On July 19, White House Press Secretary Sarah Huckabee Sanders declined to rule out the option of Trump handing over officials such as McFaul to Putin for questioning in his own Russian investigations. Instead, she said that “Trump is going to meet with his team” to consider the option.

This consideration was met with widespread criticism, with even a spokesman from the State Department calling it “absolutely absurd” that the president would consider handing over an official to another government.
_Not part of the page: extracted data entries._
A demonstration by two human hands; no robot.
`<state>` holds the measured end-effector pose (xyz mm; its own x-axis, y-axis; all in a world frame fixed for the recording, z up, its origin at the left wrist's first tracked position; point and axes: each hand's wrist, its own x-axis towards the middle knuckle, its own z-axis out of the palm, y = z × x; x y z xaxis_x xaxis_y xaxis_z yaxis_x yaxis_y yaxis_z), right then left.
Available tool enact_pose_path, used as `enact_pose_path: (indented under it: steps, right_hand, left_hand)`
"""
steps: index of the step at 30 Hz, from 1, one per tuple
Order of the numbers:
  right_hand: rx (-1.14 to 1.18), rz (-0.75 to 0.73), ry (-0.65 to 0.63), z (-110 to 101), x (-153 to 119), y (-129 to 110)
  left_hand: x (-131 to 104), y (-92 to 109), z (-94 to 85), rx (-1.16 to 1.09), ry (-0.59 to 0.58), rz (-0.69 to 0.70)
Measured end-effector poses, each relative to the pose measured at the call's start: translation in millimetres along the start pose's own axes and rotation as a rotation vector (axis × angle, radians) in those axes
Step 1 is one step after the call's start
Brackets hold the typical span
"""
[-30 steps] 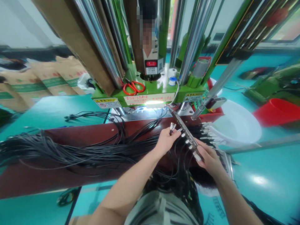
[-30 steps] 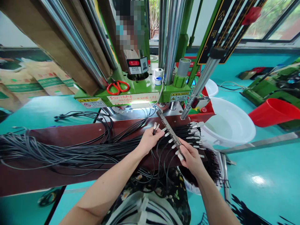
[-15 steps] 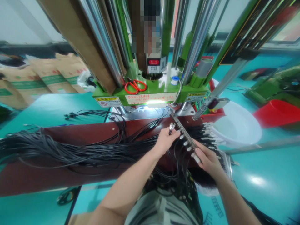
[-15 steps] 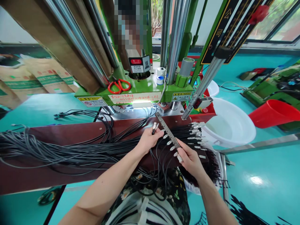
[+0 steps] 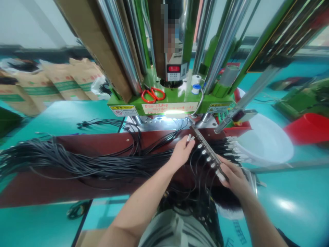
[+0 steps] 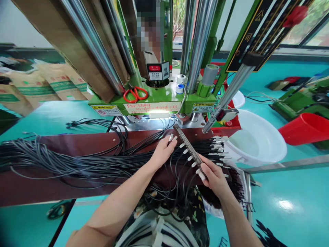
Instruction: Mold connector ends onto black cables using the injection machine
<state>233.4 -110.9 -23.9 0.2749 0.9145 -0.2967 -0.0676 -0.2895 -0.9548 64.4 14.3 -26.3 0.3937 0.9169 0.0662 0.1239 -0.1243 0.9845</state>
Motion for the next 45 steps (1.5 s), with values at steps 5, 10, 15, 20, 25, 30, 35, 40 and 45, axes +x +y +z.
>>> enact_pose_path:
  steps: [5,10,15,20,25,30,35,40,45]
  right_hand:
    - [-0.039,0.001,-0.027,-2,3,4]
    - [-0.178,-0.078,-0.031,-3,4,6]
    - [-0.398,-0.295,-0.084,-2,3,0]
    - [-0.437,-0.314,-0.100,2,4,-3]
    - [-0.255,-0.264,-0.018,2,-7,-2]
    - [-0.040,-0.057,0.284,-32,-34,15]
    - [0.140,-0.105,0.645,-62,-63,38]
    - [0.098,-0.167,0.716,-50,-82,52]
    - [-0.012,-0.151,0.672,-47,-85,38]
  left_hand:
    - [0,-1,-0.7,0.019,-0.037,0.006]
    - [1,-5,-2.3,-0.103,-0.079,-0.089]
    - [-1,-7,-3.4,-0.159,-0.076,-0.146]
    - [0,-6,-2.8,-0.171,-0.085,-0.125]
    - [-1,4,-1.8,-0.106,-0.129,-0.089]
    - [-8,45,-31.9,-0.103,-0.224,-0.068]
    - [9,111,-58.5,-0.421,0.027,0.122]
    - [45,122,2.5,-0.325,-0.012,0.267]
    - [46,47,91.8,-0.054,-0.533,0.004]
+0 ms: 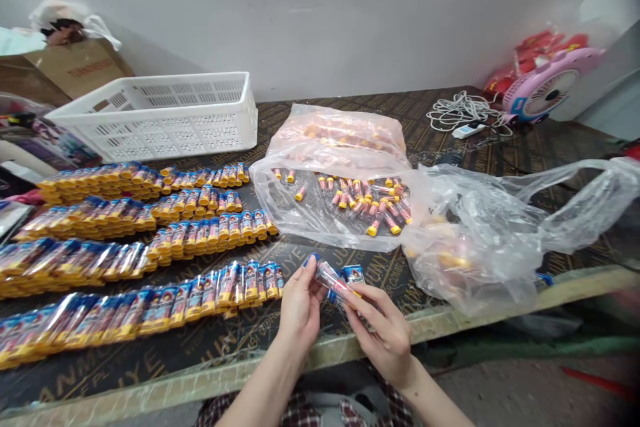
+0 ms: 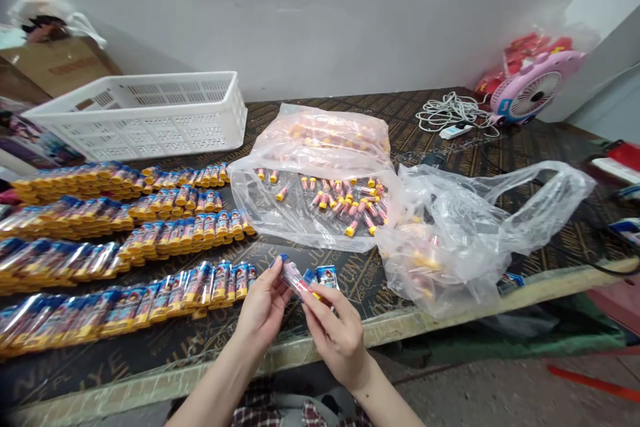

The Russian government reportedly has a list of 11 officials it would like to speak to, including McFaul. Of Trump’s consideration of the proposal, McFaul tweeted,As I discuss in detail in From Cold War to Hot Peace, Putin has been harassing me for a long time. That he now wants to arrest me, however, takes it to a new level. I expect my government to defend me and my colleagues, in public and private.”

Of Putin’s offer, Trump initially said,  “What he did is an incredible offer. I think that’s an incredible offer.”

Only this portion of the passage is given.